▶ **What is needed**
For this exercise, restate word for word only the lines from the first line of the data to the line containing "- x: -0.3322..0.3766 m".

▶ **Data below**
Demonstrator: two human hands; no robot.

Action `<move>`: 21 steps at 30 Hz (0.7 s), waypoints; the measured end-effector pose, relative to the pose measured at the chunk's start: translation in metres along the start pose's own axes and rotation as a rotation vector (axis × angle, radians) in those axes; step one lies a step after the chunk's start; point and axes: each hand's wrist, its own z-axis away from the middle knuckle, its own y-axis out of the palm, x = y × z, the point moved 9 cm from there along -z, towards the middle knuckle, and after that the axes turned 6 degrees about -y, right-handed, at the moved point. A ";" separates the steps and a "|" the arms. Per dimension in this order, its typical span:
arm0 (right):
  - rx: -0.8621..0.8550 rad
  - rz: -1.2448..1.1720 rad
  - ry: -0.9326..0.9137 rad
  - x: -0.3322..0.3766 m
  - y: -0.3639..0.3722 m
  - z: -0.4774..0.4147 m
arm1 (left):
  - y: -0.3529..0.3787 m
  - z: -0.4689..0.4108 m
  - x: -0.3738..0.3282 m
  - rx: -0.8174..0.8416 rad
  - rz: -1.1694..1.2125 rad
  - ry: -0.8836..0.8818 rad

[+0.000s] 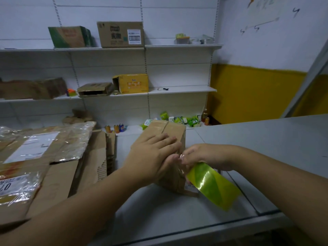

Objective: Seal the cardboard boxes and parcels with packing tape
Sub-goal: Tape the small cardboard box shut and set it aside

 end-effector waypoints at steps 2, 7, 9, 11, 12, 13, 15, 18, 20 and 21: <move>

▶ **Task result**
Demonstrator: two human hands; no robot.

Action `<move>`: 21 steps at 30 Hz (0.7 s), waypoints; the measured end-effector pose, relative to the pose measured at the chunk's start: translation in metres along the start pose's own axes and rotation as a rotation vector (axis × angle, radians) in those axes; step one lies a step after the chunk's start; point and axes: each hand's wrist, its own z-axis away from the middle knuckle, its own y-axis out of the palm, x = y × z, the point moved 9 cm from there along -z, towards the middle knuckle, and after that the axes turned 6 degrees about -y, right-handed, at the moved point. A ";" separates the steps and a "|" the arms. Per dimension in this order, its typical span:
arm0 (right):
  - rx: -0.8621..0.8550 rad
  - rz: -1.2448..1.1720 rad
  - ry: -0.9326..0.9137 rad
  - x: -0.3322..0.3766 m

The response to the exercise is complete.